學習折疊:LeHome挑戰賽2026獲獎解決方案(線上第一名,線下第二名)
Learning to Fold: prizewinning solution at LeHome Challenge 2026 (1st place online, 2nd offline)
June 25, 2026
作者: Ilia Larchenko
cs.AI
摘要
我描述了我對LeHome挑戰2026(ICRA 2026的雙臂衣物折疊競賽)的解決方案。該系統在線上(模擬)輪次中,於62支隊伍中獲得第一名,並在真實世界決賽中獲得第二名。該方案透過強化學習循環改進了視覺-語言-動作策略。該策略本身即為其價值函數:同一網絡不僅預測動作,還預測成功與進度,以及若干與任務相關的未來量,而這些預測用於驅動優勢估計、即時故障檢測和候選項選擇。這項工作主要將現有的強化學習思路與工程及優化貢獻重新組合,可作為一套完整方案整體使用,亦可單獨採用:將AWR與RECAP結合應用於流匹配VLA;透過HuggingFace Hub實現異步分佈式訓練/回放管線;利用Thompson抽樣進行推理時的超參數優化;以及一套模擬到真實的配方,包含相機對齊工具、大量數據增強及類似DAgger的人機協作數據收集。
English
I describe my solution to the LeHome Challenge 2026, an ICRA 2026 competition on bimanual garment folding. The system placed 1st of 62 teams in the online (simulation) round and 2nd in the real-world final.

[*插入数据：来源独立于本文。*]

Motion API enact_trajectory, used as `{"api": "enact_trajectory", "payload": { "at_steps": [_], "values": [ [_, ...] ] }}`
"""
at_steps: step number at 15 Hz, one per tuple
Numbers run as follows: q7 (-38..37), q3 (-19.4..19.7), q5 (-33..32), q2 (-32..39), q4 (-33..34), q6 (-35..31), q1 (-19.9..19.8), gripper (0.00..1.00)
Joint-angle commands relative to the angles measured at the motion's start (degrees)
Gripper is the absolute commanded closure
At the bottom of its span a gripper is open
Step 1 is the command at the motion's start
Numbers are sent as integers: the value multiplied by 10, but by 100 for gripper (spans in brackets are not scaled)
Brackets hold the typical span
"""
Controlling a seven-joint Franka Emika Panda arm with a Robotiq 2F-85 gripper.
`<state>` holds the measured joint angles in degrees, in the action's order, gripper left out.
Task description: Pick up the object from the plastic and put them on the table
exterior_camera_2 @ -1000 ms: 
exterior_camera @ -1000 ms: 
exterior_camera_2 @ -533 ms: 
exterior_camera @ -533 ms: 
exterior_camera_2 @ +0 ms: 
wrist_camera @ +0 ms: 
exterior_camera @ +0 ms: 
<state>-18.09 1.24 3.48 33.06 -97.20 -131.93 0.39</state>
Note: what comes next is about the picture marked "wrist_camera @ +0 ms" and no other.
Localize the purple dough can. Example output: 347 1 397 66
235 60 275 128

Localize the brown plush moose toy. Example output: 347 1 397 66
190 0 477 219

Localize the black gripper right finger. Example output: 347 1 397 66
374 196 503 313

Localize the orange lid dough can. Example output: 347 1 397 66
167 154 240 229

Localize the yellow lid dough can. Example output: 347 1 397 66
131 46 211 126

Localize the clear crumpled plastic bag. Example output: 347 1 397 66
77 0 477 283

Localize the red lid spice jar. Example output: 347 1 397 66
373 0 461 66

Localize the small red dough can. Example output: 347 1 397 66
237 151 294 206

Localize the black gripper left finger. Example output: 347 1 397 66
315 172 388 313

It improves a vision-language-action (VLA) policy with a reinforcement-learning loop. The policy is its own value function: the same network that predicts actions also predicts success, progress, and a few task-relevant future quantities, and those predictions drive advantage estimation, live failure detection, and candidate selection. The work mostly recombines existing RL ideas with engineering and optimization contributions that can be used together as one recipe or individually: AWR + RECAP combined for flow-matching VLA; an asynchronous distributed training / rollout pipeline through HuggingFace Hub; inference-time hyperparameters optimization via Thompson sampling; a sim-to-real recipe with camera-alignment tooling, heavy augmentation and DAgger-like HIL data collection.